"Lain kali, kalo Bapak punya masalah langsung selesaikan! Biar gak kena ke orang lain!" ketusku dan langsung meninggalkan mobil dirinya karena kami telah sampai di rumahku.
Ketika ingin masuk ke rumah, mobilnya masih berhenti dan belum pergi sama sekali. Langsung kututup saja pintu dan tak lupa mengkuncinya karena kebetulan aku punya kunci cadangannya.
Rumah tampak sepi, sudah pasti Papa dan Mama sudah tidur di kamar mereka. Segera masuk ke kamar milikku untuk mandi dan memakai piyama agar tidurku lebih nyaman.
Sebelum memutuskan untuk menutup mata dan masuk ke alam mampi, kuhidupkan jaringan data handphone untuk melihat apakah ada pesan penting.
[Woy, lu ada hubungan apaan sama Pak Malik?] pesan dari Aulia tentunya.
[Kamu gak kenapa-kenapa 'kan Abibah, laki-laki tadi siapa?]

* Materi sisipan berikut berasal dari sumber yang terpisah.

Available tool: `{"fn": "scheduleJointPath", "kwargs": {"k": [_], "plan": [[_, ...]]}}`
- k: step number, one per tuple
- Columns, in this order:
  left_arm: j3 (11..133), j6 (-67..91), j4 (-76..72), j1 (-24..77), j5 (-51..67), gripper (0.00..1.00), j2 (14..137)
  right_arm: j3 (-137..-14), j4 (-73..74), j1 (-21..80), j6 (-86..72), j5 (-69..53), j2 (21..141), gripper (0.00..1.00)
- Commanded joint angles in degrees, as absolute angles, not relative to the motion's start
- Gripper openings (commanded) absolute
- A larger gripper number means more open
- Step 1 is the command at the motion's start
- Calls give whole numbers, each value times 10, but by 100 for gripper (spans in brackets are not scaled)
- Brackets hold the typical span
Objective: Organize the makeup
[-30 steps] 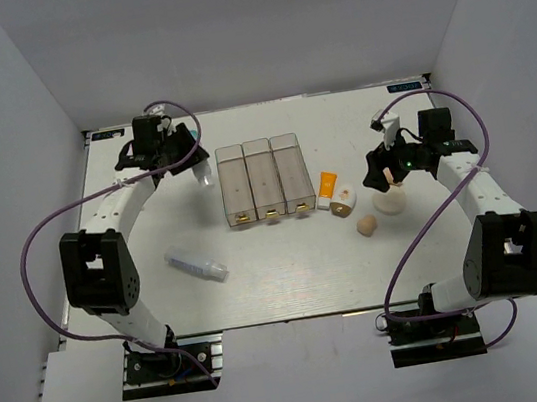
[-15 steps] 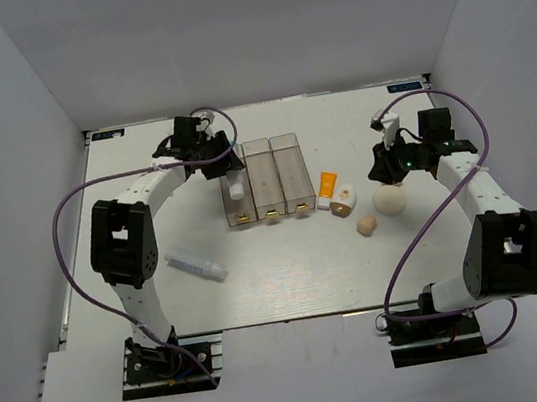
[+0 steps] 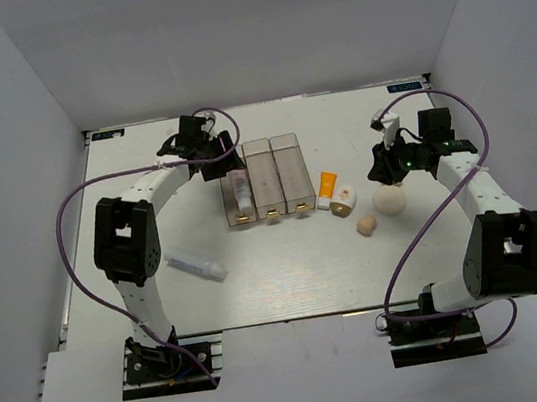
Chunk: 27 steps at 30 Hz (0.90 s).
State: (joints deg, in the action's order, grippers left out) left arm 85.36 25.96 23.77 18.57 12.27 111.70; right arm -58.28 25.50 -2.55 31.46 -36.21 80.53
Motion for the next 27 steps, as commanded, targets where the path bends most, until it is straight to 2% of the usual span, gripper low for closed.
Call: {"fn": "scheduleJointPath", "kwargs": {"k": [1,5,8,9,10,13,14,15,16,17,20,23,27], "plan": [[876,258,233,191,116,72,1081,-584,239,-27,308,-367,795,33],[883,264,238,191,106,70,1063,-581,239,-27,309,-366,791,34],[876,285,252,191,68,50,1010,-577,239,-27,310,-361,787,34],[868,307,259,186,55,39,992,-576,238,-27,311,-360,787,34],[848,321,280,185,42,22,952,-572,237,-27,314,-359,785,35],[801,401,353,178,-27,8,862,-570,236,-26,317,-359,787,47],[759,423,374,178,-46,9,837,-568,236,-26,317,-359,787,64],[738,485,403,178,-91,14,814,-568,236,-25,317,-359,791,80],[715,525,460,178,-112,34,764,-569,232,-26,313,-359,794,89],[662,602,482,178,-126,43,736,-570,232,-26,307,-360,799,89],[536,701,505,178,-131,66,637,-577,233,-25,305,-371,815,89],[478,750,520,178,-136,74,592,-589,238,-25,303,-381,831,89],[482,755,538,178,-155,84,611,-592,239,-25,306,-386,840,88]]}}
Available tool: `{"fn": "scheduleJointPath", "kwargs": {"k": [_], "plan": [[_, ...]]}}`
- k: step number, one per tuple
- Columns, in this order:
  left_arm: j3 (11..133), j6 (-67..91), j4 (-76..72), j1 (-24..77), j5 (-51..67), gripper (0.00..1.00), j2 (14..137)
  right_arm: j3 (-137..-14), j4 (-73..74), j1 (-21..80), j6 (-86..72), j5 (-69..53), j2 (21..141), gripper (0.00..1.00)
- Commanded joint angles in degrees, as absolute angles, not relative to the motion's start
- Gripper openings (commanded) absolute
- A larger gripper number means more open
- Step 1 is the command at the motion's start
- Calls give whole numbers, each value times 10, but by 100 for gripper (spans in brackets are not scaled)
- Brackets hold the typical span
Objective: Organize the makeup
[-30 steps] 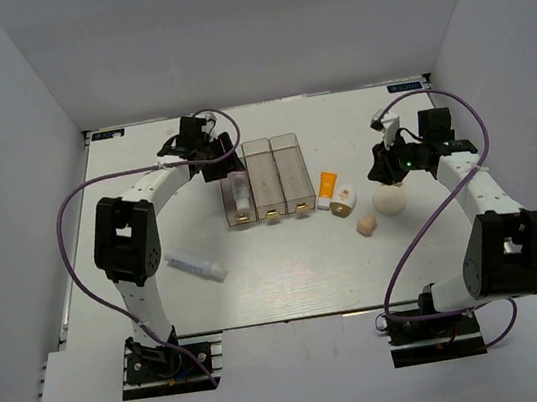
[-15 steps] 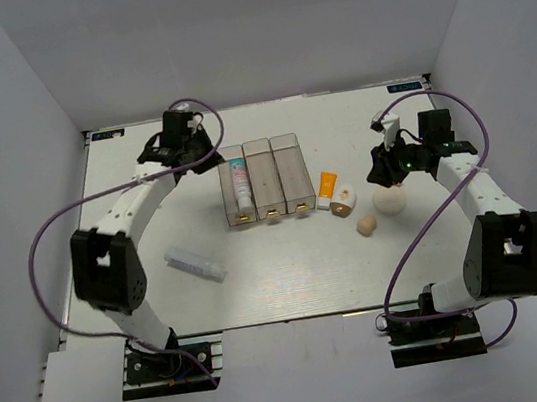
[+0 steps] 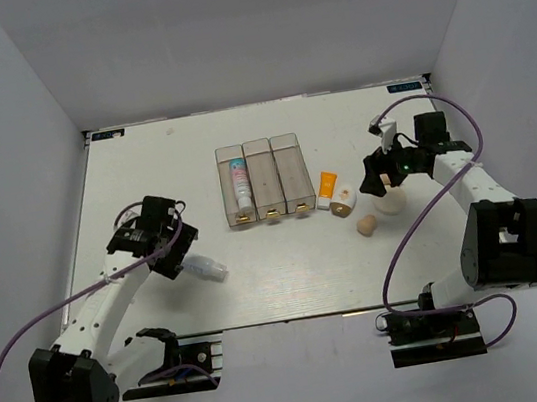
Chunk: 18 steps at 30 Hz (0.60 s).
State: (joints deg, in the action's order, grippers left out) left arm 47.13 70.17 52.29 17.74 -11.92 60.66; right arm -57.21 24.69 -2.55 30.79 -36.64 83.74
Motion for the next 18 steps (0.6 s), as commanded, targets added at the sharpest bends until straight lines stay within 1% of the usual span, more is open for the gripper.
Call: {"fn": "scheduleJointPath", "kwargs": {"k": [1,3,8,11,14,15,16,18], "plan": [[483,754,540,178,-161,86,620,-593,239,-25,306,-386,839,88],[480,752,528,178,-166,91,647,-591,242,-25,305,-388,837,87],[458,741,469,172,-163,93,710,-578,240,-26,303,-382,820,86],[467,731,450,172,-156,93,768,-572,240,-26,304,-377,813,86],[481,717,443,167,-153,85,803,-569,240,-27,306,-372,806,86],[482,714,440,167,-154,77,810,-568,241,-28,306,-371,806,86],[483,711,439,167,-156,73,811,-567,239,-27,306,-370,806,86],[479,707,434,167,-159,68,816,-566,238,-27,306,-370,806,86]]}}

Manis sekali laki-laki itu, aku selalu tersepona eh terpesona dengan lesung pipi yang dipunya olehnya.
Saat ingin mulai membalasa pesan yang telah kubaca dari Aulia dan Kak Abil. Tiba-tiba satu panggilan masuk dari nomor dosen tersebut.
"Iya, ada apa Pak?" tanyaku malas basa-basi.
"Besok, saya mau bicara sama kamu!"
"Ck! Gak bosen Pak? Emangnya, apa yang Bapak bisa lakukan untuk membatalkan pernikahan ini? Bapak mau kabur?"
"Karena tak ada jalan yang bisa dilakukan untuk membatalkan, maka harus jalan supaya pernikahan nantinya cepat selesai," ucapnya dengan serius dari sebrang sana.
"Ck! Surat perjanjian lagi?" tanyaku menyenderkan tubuh.
"Ya."
"Oke, kita ketemu di mana Pak?" tanyaku dengan malas. Mau tak mau, aku harus tetap meladeni Pak Malik. Karena, tak mungkin jika dibiarkan saja.
"Di ruangan saya."
"Oke, saya mau ke ruangan Bapak asalkan tidak ada Mis Vilo!"
"Kenapa?"
"Ogah banget ngeliatin orang berzina, mending saya ke perpus!"
"Ogah apa kamu cemburu?"
Aku mengerutkan dahi, ingin sekali mencabik-cabik laki-laki yang ada di sebrang ini.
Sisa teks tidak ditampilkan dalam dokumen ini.